This is a project I am working on while learning concepts of data science and machine learning. The goal here is to identify whether a "news" article is fake or fact. We will take a dataset of labeled public-messages and apply classification techniques with frequency vectorizer. We can later test the model for accuracy and performance on unclassified public-messages. Similar techniques can be applied to other NLP applications like sentiment analysis etc.
I am using dataset from kaggle.com which contains the following features:
- id: unique id for a news article
- title: the title of a news article
- author: author of the news article
- text: the text of the article; could be incomplete
- label: a label that marks the article as potentially unreliable
- 1: unreliable
- 0: reliable
We use TfIdf Vectorizer to convert our text strings to numerical representations and initialize a PassiveAgressive Classifier to fit the model. In the end, the accuracy score and confusion matrix tell us how well our model works.
Tf-Idf Vectorizer is a common algorithm to transform text into meaningful representation of numbers. It is used to extract features from text strings based on occurrence.
We assume that higher number of repetitions of a word would mean greater importance in the given text. We normalize the occurrence of the word with the size of the document and hence call it term-frequency.
Numerical definition:
tf(w) = doc.count(w) / total words in the doc
While computing term-frequency, each term is given equal weightage. There may be words which have high occurrence across the documents and hence would contribute less in deriving the meaning of document.
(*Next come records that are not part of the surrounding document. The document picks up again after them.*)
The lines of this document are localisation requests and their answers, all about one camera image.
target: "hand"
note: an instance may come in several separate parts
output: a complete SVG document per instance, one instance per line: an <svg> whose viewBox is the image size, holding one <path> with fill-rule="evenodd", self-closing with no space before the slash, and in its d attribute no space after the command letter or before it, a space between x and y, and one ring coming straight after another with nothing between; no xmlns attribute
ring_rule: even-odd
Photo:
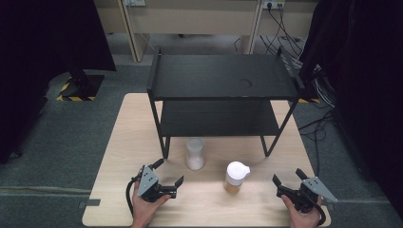
<svg viewBox="0 0 403 228"><path fill-rule="evenodd" d="M296 210L293 202L285 195L281 195L285 206L287 206L290 213L290 228L313 228L317 227L320 221L320 213L314 207L309 213L303 214ZM317 198L317 204L320 206L322 197Z"/></svg>
<svg viewBox="0 0 403 228"><path fill-rule="evenodd" d="M137 180L134 185L134 192L131 198L133 202L133 223L131 228L144 228L154 218L157 209L168 201L171 196L165 195L157 199L155 202L147 202L137 196L140 181Z"/></svg>

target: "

Such words for example 'a', 'the' etc. might suppress the weights of more meaningful words. To reduce this effect, Tf is discounted by a factor called inverse document frequency.
idf(w) = log(total_number_of_documents / number_of-documents_containing_word_w)
Tf-Idf is then computed by taking a product of Tf and Idf. More important words would get a higher tf-idf score.
tf-idf(w) = tf(w) * idf(w)
The passive-aggressive algorithms are a family of algorithms for large-scale learning. Intuitively, passive signifies that if the classification is correct, we should keep the model, and, aggressive signifies that if the classification is incorrect, update the model to adjust to more misclassified examples. Unlike most others, it does not converge, rather it makes updates to correct the loss.
The model outputs accuracy of ~97% which is decent enough. We have less than 1.5% false positive and false negative classification each. Check the confusion matrix and classification report below:
I intend to expend this project by adding a graphical user interface (GUI) where one can paste any piece of text and get its classification in the results.